Interview with Omar Faruk
Freedom of speech and freedom of information in Somalia are under serious danger. Said Tahlil Ahmed, director of the independent HornAfrika Radio was brutally killed with a shot to the head in Mogadishu last 4 February. His name is already the second in the list of journalists who have been murdered in 2009. The reporter is only the last victim of a long series of assassinations, harassments, attacks and kidnappings that have been occurring in the country for the last couple of years.
This condition of fear frequently undermines the capacity to provide information, since many journalists choose to work in secret and, sometimes, to give up their jobs altogether. Such a scenario has been worsening since the beginning of 2006, and the figures by the National Union of Somali Journalists (NUSOJ) in its annual reports for 2007 and 2008 entitled “Somalia: A precarious and perilous place for the press”, are impressive. Freedom From Fear has interviewed Omar Faruk, Secretary General of the National Union of Somali Journalists (NUSOJ), to talk about the current condition of the media in the Somali region and to explore the need of pirates to gain media coverage.
Q: Mr. Osman, in the last three years many journalists and media professionals have been at risk, and some of them died.

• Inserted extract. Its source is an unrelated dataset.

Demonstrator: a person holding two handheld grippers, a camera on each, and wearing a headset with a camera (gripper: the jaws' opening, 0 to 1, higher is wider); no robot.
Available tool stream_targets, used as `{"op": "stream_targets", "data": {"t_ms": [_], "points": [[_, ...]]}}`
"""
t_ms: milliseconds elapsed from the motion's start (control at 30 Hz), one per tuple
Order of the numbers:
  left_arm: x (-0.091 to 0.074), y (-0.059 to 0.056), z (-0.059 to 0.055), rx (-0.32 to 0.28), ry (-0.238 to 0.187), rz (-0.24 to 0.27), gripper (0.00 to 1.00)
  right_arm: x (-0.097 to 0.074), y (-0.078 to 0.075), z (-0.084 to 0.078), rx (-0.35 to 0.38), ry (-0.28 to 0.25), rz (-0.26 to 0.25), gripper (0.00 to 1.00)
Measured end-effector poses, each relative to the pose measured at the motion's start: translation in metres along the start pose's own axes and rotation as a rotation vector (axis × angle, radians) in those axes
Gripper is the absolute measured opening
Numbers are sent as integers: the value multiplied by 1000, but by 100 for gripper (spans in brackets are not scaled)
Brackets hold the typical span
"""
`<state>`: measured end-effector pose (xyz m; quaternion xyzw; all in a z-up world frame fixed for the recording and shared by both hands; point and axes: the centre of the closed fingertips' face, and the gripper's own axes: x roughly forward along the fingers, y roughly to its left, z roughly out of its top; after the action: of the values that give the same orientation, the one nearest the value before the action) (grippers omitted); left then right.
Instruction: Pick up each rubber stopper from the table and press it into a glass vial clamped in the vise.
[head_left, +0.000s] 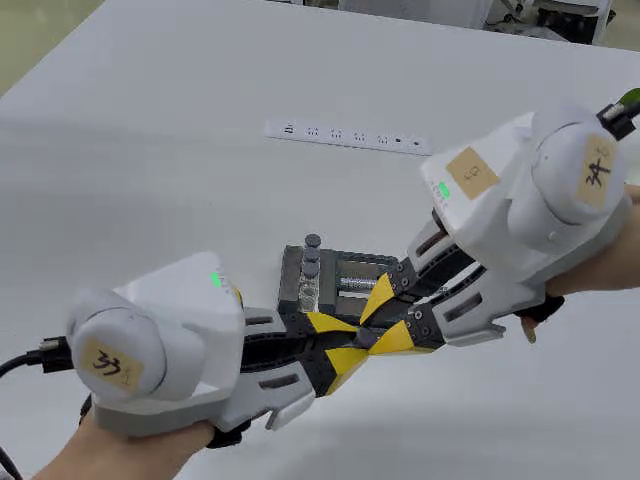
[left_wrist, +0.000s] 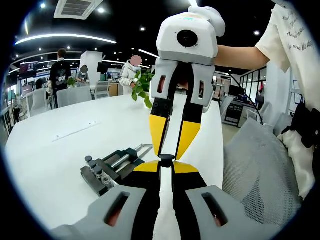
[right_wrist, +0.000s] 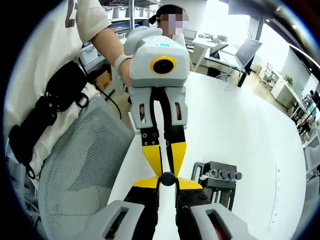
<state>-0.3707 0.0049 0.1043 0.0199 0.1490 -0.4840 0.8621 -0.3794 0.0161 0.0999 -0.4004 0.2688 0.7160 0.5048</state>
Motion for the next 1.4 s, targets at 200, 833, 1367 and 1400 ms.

What are the main figures of this discrimination according to the NUSOJ report?
A: 2007 was the annus horribilis for media workers in Somalia and the figures are impressive: 9 media professionals were killed; 4 were wounded; 53 were arrested; and some 60 journalists fled the country to escape the tragedy of this persecution.
According to the same source, the violations of press freedom have increased by 85% from 2006 to 2007. Last year, two journalists were killed (one of them was blown up with a remote controlled bomb), and two more were arrested; however, despite the numbers have diminished, general work conditions were still deprived of the fundamental human rights and labour rights.
Q: As a journalist, what is the most dangerous area in the country to operate in?
A: The worst area to operate as media personnel is the Somaliland, in the south of the country. The two victims of 2009 were murdered in Kismayo, in south Somalia, a city that is particularly affected by intimidations to journalists. One of the two was the then vice president of the Journalist trade union, NUSOJ, Nasteh Dahir, who worked for both the BBC and Associated Press news agency; he was very active in denouncing the intimidations and was shot in the chest and stomach just outside his home.
Q: Besides the discrimination and the harassment, what are other consequences of such a condition?
A: The sense of fear in which the media lives has provoked another trend. As a result of this campaign of intimidation, several incidents happening to media workers go unreported. Journalists have become a persona non grata and for most of them the only possible solution is fleeing away from the country.
Q: What can be openly told and, diversely, what are the sensitive matters? What is the climate in the relations between journalists and the government?
A: Publishing or broadcasting any news that matters is a problem. Political news, or any news critical to warring factions in Somalia, may cost the journalist’s life or lead to shutting down the media house. The relationship between the officials of the transitional federal government and the journalists seem to be improving since the expansion of the parliament and the election of President Sheik Sharif Sheik Ahmed. The previous leadership in the government had terrible relationships with news media.
Q: How far could a wider coverage help and support the national building process? And by whom do you feel bolstered as a category?
A: As you know, Somalis have been killing each other for the last 20 years. The country seems divided into blocks by warlords or regional administrations. Some people have taken to each other extreme hostilities. The media is the main channel that can help facilitate dialogue and boost the national reconciliation process, which is the only chance to achieve lasting peace and to rebuild the nation. Somali journalists get support from the ordinary people who feel that they are providing news and information in a dangerous situation. We also get political, moral and financial support from the international community of international press freedom advocacy groups, human rights organisations and donor agencies.
Q: What kind of support do you miss most?
A: As you can see the whole system of the country is fragmented. The three key institutions of any country, the Executive, Legislative and Judiciary branches, are either too weak or non-existent. The media needs protection from the national government, and this is what we are missing.
Q: Is piracy an issue covered and discussed by the media in Somalia? Do the pirates want to avoid such an exposition?
A: It is the opposite. The pirates themselves contact the media, while the media sometimes looks for the pirates. The pirates want media attention and they want to get it through the local media. If the media does not report things, as they want, then the media faces problems of pirates who could endanger the journalists’ lives.
Q: How do people and society piracy as a phenomenon? And how is it seen by those who are involved in it?
A: Most of the public sees this problem of insecurity in Somalia’s waters and in international seas as one that they have been enduring for the last 18 years. There have been kidnappings for ransom and there have been robberies, but people believe that they have finished with that business and have turned to the ocean where pirates think that they can get more money immediately and easily. Somali people believe that until this problem of insecurity on the ground is resolved, pirates are unlikely stop.
Q: What has been changing with the new elected government?
A: The current new government has been concentrating on reconciling people following different religious leaders, intellectuals and clan elders, and it has been focusing on restoring peace through dialogue. At the moment, Mogadishu seems to be improving in terms of security.